Source records =>
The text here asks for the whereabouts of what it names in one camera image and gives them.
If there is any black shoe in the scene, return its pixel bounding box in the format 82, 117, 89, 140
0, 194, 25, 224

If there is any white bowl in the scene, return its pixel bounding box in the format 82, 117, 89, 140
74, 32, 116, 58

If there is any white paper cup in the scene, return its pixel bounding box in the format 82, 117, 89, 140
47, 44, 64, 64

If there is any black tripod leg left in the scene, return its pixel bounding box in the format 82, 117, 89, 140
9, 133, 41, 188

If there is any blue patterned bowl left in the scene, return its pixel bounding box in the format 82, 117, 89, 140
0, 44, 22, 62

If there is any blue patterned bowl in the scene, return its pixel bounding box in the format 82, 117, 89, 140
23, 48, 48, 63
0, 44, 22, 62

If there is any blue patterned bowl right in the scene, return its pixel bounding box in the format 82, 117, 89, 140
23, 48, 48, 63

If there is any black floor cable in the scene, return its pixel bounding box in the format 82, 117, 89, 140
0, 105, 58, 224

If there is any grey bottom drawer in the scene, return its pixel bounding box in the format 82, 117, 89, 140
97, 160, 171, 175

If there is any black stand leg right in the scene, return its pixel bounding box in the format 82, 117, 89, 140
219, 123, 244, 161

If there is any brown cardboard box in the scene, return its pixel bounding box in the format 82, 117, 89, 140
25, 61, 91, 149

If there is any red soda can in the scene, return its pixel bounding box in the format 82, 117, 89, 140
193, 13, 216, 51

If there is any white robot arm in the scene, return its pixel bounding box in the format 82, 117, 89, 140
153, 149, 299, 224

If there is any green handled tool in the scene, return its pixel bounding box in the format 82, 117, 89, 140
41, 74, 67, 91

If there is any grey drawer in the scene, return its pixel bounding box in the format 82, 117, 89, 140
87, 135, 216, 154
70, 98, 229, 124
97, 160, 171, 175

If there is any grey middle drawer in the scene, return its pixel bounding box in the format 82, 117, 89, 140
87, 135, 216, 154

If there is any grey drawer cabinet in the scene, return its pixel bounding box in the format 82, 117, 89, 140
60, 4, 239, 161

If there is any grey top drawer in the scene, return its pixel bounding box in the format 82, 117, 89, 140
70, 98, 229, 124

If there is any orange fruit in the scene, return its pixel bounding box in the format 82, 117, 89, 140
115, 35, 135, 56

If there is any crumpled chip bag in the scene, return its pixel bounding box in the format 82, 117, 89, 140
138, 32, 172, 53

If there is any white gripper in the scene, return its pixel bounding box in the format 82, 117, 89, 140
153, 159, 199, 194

--

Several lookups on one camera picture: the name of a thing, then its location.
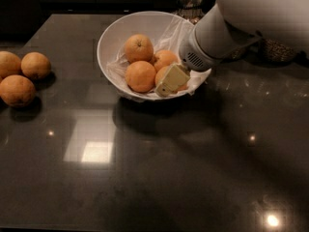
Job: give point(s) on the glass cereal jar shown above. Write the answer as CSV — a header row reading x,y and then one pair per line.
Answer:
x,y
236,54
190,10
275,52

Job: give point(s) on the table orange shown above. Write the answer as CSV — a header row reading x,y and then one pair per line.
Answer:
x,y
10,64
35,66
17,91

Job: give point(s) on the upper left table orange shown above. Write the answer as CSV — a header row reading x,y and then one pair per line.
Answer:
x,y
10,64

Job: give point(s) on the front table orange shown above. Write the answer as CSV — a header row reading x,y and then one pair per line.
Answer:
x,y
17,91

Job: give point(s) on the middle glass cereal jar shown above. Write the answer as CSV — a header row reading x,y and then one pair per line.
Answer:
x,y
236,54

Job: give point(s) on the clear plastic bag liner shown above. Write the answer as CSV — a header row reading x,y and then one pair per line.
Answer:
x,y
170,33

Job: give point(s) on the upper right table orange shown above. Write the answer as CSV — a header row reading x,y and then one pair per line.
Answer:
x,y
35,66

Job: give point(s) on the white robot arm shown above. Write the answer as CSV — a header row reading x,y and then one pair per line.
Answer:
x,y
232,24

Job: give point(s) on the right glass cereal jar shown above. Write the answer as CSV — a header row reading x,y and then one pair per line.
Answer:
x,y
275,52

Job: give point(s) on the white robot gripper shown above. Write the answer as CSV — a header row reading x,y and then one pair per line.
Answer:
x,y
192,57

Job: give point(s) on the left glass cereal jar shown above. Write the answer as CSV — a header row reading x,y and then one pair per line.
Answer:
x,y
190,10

Exercise requirements => Every line with "pair" in it should be copied from the entries.

Output of the exercise =>
Job: give point(s) on the glass cereal jar shown above. Write the answer as CSV — a header row reading x,y and then one pair per line.
Job: give point(s) on the table orange shown above. Write the answer as CSV — a header row reading x,y and then one pair per line.
Job: give point(s) on the upper left table orange shown above. Write the answer as CSV — a header row reading x,y and then one pair per line.
Job: give point(s) on the front table orange shown above. Write the answer as CSV — a header row reading x,y and then one pair per line.
Job: give point(s) on the middle glass cereal jar shown above. Write the answer as CSV — a header row reading x,y and then one pair per line.
Job: give point(s) on the clear plastic bag liner shown above. Write the answer as CSV — a header row reading x,y and then one pair per line.
Job: give point(s) on the upper right table orange shown above. Write the answer as CSV — a header row reading x,y and then one pair per line.
Job: give point(s) on the white robot arm shown above. Write the answer as CSV — a header row reading x,y and then one pair per line.
Job: give point(s) on the right glass cereal jar shown above. Write the answer as CSV — a header row reading x,y and then one pair per line.
Job: give point(s) on the white robot gripper shown above. Write the answer as CSV — a header row reading x,y and then one pair per line.
Job: give point(s) on the left glass cereal jar shown above. Write the answer as CSV — a header row reading x,y and then one pair per line.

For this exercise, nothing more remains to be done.